Rats completed “excess ratios” relative to optimal bout length

Although observed bout length correlated strongly with the optimal strategy, inspection of Figure 6 shows that rats were systematically biased toward longer-than-optimal bout lengths. Indeed, in only 2 out of 87 PRR sessions (2.3%), the observed bout length was less than or equal to the optimal bout length. These overly long bouts are reminiscent of the “overharvesting” frequently observed on patch-leaving tasks in a range of species and testing conditions, in which foragers choose patch residence times longer than those predicted by optimal foraging models (Nonacs, 2001; Hayden et al., 2011; Kane et al., 2019; Garcia et al., 2023; Harhen and Bornstein, 2023).

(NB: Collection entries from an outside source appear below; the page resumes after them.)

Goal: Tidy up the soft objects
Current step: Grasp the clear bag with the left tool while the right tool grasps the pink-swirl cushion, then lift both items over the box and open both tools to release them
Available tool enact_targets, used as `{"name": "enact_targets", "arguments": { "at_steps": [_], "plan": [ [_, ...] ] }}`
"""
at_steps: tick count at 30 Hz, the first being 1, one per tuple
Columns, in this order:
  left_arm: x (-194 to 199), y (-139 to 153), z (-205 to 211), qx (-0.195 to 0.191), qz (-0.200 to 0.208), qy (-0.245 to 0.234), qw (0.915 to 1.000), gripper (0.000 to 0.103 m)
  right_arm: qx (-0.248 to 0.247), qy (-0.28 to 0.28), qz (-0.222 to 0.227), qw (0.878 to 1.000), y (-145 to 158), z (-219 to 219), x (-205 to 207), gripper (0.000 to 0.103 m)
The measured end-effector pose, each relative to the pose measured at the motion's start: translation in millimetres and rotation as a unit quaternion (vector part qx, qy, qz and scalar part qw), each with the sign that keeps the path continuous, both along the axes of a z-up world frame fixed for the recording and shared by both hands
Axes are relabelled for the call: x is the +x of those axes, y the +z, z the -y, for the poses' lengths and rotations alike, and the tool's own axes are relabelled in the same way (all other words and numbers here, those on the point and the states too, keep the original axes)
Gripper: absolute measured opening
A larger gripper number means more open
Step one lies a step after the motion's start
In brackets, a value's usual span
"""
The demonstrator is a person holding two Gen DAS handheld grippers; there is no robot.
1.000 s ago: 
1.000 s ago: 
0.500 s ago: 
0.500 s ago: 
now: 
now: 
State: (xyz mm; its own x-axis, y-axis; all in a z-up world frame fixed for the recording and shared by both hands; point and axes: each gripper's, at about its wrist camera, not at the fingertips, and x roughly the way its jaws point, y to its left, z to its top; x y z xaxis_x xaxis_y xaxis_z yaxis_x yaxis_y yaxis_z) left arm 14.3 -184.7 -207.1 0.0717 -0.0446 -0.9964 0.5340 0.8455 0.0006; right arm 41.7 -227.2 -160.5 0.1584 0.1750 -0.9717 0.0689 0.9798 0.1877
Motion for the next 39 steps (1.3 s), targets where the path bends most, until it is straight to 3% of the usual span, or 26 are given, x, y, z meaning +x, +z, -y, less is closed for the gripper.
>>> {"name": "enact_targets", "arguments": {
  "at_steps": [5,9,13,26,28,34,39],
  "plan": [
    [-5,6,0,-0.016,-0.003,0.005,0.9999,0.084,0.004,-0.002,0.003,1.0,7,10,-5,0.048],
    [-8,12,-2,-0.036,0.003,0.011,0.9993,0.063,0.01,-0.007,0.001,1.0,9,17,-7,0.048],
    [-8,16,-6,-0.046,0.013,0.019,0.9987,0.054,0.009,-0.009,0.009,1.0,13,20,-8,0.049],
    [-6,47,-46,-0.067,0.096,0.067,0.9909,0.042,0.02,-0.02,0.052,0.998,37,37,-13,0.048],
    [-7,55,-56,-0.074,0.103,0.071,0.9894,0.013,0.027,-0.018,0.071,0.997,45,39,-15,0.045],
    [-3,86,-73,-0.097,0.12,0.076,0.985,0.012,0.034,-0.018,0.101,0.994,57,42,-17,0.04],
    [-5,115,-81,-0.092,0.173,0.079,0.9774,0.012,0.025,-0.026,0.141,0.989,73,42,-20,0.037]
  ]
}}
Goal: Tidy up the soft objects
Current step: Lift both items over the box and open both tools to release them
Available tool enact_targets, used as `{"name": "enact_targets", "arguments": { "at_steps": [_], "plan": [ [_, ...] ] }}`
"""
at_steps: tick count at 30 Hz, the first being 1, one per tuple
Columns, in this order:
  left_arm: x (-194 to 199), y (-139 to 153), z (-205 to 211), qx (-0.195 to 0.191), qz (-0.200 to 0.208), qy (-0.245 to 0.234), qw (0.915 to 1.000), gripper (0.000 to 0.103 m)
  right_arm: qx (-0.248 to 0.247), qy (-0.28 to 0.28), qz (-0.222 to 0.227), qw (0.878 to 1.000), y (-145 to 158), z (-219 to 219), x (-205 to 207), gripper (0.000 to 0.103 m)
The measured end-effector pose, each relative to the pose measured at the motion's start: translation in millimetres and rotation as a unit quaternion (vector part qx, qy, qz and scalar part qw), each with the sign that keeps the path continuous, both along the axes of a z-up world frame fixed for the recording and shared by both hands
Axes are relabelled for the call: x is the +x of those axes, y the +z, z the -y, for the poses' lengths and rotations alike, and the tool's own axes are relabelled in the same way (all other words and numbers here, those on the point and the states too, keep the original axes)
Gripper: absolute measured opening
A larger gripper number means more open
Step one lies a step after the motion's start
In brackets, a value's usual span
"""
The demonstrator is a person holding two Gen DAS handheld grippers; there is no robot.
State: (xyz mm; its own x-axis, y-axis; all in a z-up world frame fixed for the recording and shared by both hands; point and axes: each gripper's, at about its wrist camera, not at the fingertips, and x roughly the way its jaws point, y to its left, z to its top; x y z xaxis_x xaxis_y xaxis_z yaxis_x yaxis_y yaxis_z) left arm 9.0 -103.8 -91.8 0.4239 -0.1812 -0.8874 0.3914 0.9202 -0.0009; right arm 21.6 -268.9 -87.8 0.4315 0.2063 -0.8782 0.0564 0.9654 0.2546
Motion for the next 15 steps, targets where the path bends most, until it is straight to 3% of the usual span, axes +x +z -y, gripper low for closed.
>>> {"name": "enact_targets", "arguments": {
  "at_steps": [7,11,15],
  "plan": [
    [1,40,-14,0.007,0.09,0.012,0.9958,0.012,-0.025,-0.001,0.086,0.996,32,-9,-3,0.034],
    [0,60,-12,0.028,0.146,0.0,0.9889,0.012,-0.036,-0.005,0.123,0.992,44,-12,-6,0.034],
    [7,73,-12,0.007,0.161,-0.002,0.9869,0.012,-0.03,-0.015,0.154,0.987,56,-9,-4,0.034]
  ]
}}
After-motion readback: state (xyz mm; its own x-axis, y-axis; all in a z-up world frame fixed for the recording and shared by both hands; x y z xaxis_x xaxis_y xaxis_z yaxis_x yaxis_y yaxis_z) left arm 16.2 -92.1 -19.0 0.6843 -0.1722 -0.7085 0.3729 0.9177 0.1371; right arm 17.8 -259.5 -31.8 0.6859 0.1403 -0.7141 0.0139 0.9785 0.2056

Finally, we considered whether subject-level factors predicted tendency to complete “excess” ratios per bout of work. Two such factors are sex and active-lever–press rate. Indeed, male rats worked a greater number of excess ratios per bout of work than female rats on average (5.65 vs 2.86 excess ratios/bout). Figure 5A, however, suggests that sex and active press rate are at least partially correlated, an impression confirmed by a mixed-effect model that found female rats pressed the active lever at significantly lower average rates (Table 14). Thus, to disentangle sex and active press rate, we fit separate mixed-effect models for male and female rats, using the active press rate and reset-delay duration as predictors of excess ratios. In male rats, the active press rate (β = 7.33; p = 5.95 × 10⁻¹⁰), but not reset-delay duration (β = 0.60; p = 0.15), was a significant predictor of excess ratios (Table 15). The same pattern held in female rats, active press rate (β = 10.83, p = 4.10 × 10⁻³), but not reset delay (β = −0.58, p = 0.34), significantly modulated excess ratios (Table 16). Collectively, these analyses suggest that sex modulated the active press rate but that the active press rate predicted tendency to work overly long bouts in both male and female rats.